What you are asked to do:
Everything from the line containing "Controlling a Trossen" through the final line of the listing below should be given again, word for word, and nothing else.

++++ Data

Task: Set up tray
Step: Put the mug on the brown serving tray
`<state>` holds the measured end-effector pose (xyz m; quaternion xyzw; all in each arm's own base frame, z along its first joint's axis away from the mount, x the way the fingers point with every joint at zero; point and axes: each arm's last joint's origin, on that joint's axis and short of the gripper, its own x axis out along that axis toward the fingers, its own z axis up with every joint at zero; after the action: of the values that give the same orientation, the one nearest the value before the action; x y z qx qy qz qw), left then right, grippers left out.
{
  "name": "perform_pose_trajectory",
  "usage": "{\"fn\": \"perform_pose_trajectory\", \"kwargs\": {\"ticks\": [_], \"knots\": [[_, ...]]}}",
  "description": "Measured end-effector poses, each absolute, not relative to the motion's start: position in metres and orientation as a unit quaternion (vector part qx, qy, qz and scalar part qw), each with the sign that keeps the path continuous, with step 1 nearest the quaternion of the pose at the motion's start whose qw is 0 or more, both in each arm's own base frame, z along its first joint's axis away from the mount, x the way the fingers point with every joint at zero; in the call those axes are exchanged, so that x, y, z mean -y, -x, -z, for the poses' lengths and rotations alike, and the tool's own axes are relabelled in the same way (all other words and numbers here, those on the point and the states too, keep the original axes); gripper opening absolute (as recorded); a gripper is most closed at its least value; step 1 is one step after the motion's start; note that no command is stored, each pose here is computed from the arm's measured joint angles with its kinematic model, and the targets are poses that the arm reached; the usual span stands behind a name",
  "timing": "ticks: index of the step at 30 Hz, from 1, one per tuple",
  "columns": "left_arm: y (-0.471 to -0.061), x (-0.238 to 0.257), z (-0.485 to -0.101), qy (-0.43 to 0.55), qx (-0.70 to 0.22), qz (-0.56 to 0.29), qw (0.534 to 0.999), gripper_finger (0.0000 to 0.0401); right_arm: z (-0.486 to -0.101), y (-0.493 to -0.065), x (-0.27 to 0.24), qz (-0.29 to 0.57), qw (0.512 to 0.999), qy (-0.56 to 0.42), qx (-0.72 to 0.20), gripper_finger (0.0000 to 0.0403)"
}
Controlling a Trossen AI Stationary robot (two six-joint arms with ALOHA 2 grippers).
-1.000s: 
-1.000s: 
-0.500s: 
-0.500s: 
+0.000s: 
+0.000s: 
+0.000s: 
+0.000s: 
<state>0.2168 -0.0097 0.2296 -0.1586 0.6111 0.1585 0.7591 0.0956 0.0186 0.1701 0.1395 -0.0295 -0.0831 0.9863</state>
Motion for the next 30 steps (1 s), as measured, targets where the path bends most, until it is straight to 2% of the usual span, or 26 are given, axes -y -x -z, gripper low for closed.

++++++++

Response to the task:
Controlling a Trossen AI Stationary robot (two six-joint arms with ALOHA 2 grippers).
-1.000s: 
-1.000s: 
-0.500s: 
-0.500s: 
+0.000s: 
+0.000s: 
+0.000s: 
+0.000s: 
<state>0.2168 -0.0097 0.2296 -0.1586 0.6111 0.1585 0.7591 0.0956 0.0186 0.1701 0.1395 -0.0295 -0.0831 0.9863</state>
Motion for the next 30 steps (1 s), as measured, targets where the path bends most, until it is straight to 2% of the usual span, or 26 are given, axes -y -x -z, gripper low for closed.

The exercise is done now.